Senate passage would send the legislation to the White House for Obama’s signature and assure consumers there will be no interruption in the program that has led to packed car dealerships nationwide.
The deals are aimed at boosting auto sales, which have been at their lowest levels in two decades.
Which of course means that the program is opposed by the Repugs, including Kay Bailey Hutchison of Texas, a state which, to the best of my knowledge, manufactures no automobiles whatsoever (maybe armored, but that’s it).
(And gosh, J.D. Mullane of the Bucks County Courier Times actually didn’t trash health care reform today, but wrote about a “missing ape sculpture” instead…insert your snark here).

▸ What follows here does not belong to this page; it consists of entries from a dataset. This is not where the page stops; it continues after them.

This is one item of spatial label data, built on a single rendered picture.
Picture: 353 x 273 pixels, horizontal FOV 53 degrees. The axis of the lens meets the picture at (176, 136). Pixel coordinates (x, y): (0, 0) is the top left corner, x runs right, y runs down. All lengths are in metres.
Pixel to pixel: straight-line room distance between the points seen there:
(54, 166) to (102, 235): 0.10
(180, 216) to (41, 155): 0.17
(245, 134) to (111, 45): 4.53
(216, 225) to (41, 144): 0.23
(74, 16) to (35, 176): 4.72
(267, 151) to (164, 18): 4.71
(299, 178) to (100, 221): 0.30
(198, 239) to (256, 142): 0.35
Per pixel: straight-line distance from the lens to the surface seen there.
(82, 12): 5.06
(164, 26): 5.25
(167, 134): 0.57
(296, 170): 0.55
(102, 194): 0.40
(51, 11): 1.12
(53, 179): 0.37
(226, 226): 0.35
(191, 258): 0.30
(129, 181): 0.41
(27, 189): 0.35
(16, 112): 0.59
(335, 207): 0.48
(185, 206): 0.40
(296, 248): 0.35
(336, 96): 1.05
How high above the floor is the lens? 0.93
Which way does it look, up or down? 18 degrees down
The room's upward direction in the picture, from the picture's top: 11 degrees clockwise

Maybe while Obama and his entourage are staying over, someone could remind Repug State Rep Michael More that introducing language in a bill that could be potentially interpreted to justify an armed insurrection against this country isn’t a good idea (here).

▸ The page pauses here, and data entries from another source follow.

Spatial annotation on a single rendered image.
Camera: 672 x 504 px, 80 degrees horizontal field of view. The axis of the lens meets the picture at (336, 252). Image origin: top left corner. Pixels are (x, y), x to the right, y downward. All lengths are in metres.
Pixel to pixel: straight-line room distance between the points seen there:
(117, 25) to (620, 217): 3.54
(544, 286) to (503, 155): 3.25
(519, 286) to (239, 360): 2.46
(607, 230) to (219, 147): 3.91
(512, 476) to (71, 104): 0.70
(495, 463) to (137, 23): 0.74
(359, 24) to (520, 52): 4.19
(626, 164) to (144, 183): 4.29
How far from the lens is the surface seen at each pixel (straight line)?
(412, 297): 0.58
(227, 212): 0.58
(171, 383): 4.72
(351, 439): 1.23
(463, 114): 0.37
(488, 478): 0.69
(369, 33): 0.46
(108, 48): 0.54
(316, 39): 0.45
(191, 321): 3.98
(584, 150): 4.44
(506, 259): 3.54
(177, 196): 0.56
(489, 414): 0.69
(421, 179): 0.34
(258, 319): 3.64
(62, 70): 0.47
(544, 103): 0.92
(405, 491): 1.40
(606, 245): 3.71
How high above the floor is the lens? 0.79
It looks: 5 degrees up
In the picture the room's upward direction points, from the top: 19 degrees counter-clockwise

President Obama got lots of attention last month for his drop-in visit to Ghana after the G20 meeting in Italy, where he blasted African leaders for misruling the continent and condemning its people to poverty and backwardness. “Repression can take many forms, and too many nations, even those that have elections, are plagued by problems that condemn their people to poverty,” said Obama. “No person wants to live in a society where the rule of law gives way to the rule of brutality and bribery. That is not democracy, that is tyranny, even if occasionally you sprinkle an election in there. And now is the time for that style of governance to end.”

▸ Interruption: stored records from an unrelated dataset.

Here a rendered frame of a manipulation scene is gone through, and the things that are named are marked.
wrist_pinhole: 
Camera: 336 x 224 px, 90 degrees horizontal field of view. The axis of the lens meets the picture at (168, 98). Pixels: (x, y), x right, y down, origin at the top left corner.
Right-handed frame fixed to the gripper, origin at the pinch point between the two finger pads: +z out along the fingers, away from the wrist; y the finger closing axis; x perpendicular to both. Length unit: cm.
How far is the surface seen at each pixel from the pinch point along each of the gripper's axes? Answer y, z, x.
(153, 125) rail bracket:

They were fine words. But not much else. Obama didn’t single out any particular leader for criticism, and he gave the speech in Ghana, one of Africa’s handful of functional democracies. In her own trip to Africa this week, Secretary of State Hillary Clinton will visit bright spots like South Africa, Cape Verde, and Liberia. But she also has a perfect opportunity to name and shame the continent’s worst leaders. There’s only one problem: she’s going to blow it.
See how our corporate media cousins have moved from magnifying perceived misdeeds of the Obama Administration to now forecasting what they will do wrong instead; Newsweek must be in possession of tarot cards, tea leaves, an Ouija board, and maybe even Harry Potter’s wand…amazing!
The article specifically singles out Umaru Yar’Adua of Nigeria, Mwai Kibaki, of Kenya and Joseph Kabila of the Congo as people who are particularly bad actors. And yes, Hillary Clinton has said here that not having a USAID agency head named by the White House is “frustrating beyond words.”
But I think the following should be considered (from here)…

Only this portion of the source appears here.